*** Begin section ***
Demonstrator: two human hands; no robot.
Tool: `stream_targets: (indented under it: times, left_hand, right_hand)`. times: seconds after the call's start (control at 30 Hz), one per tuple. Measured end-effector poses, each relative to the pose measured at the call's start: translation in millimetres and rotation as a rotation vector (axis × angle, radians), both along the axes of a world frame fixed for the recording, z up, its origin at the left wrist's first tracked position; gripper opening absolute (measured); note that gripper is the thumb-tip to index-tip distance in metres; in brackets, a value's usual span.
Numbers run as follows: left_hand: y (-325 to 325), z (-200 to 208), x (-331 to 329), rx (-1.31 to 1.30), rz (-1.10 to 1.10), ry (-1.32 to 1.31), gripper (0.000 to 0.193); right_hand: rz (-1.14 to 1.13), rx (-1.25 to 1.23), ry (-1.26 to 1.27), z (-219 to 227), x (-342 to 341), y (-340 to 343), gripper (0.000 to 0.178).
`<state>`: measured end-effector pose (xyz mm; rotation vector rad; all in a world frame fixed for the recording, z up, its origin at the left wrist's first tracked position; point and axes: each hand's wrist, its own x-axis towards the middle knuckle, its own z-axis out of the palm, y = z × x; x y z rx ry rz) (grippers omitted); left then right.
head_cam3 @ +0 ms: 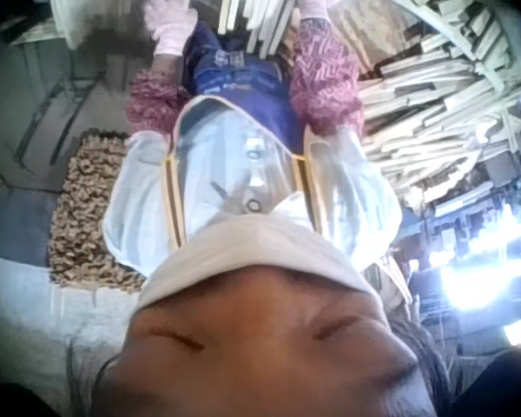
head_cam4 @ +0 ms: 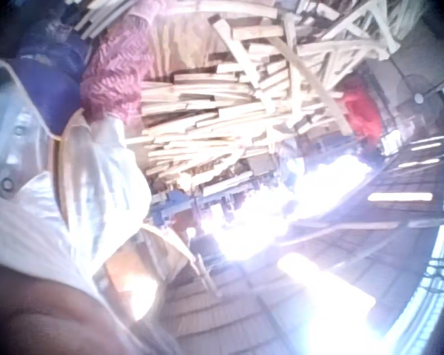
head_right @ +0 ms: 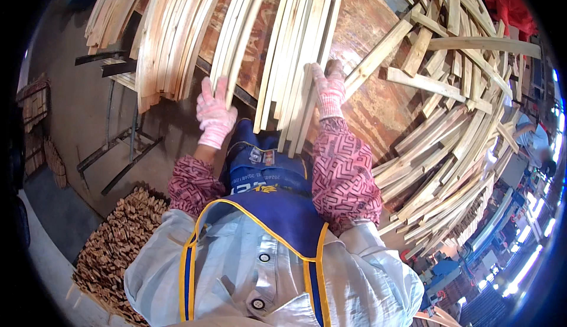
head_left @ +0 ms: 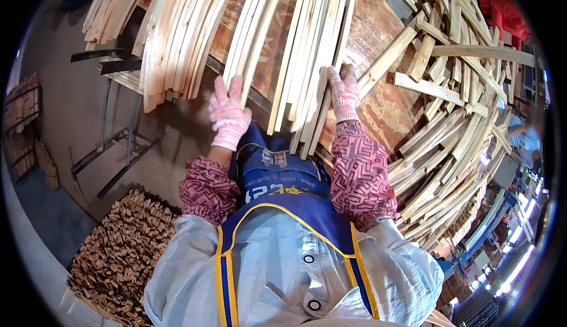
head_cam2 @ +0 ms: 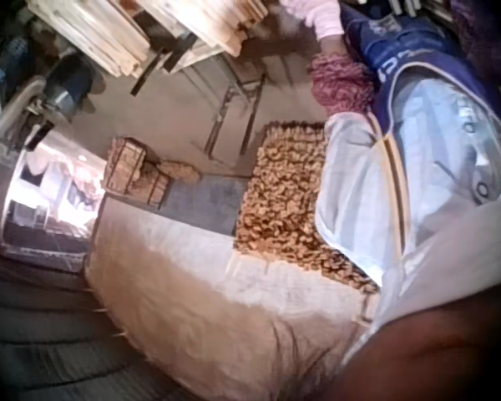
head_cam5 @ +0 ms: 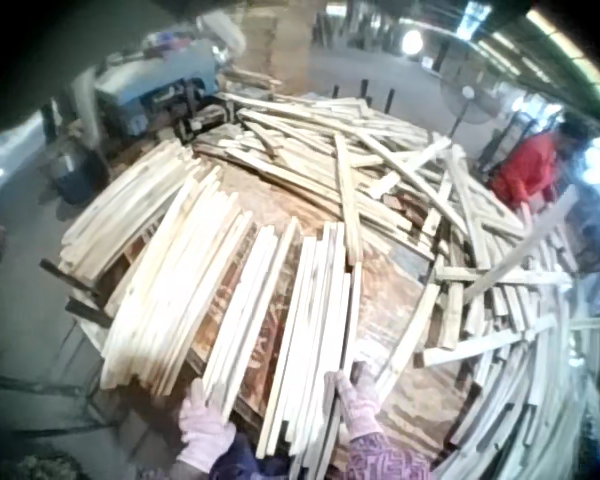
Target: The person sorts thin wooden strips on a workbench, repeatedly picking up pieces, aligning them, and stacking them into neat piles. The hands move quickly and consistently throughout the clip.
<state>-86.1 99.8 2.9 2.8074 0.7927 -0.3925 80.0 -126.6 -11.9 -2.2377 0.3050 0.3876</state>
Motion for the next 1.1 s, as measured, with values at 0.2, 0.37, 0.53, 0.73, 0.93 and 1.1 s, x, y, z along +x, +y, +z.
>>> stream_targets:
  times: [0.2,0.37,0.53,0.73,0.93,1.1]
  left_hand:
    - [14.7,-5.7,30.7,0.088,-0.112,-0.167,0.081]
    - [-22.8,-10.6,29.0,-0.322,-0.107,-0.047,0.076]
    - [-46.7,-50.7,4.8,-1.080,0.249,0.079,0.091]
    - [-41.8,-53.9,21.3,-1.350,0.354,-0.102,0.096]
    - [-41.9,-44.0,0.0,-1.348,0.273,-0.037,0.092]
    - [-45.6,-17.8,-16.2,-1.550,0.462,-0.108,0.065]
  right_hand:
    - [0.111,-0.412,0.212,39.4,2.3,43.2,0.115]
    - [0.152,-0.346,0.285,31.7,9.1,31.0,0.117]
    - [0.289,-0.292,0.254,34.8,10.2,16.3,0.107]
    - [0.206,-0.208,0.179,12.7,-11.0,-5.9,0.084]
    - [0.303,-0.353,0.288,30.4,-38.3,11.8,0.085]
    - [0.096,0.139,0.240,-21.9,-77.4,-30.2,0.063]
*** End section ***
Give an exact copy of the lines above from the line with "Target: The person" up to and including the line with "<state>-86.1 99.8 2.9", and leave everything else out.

Target: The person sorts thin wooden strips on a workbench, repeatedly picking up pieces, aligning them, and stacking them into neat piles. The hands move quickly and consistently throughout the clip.
<state>-86.1 99.8 2.9 2.8074 0.7927 -0.3925 80.0 -126.6 -11.9 -2.2377 0.3050 0.3876</state>

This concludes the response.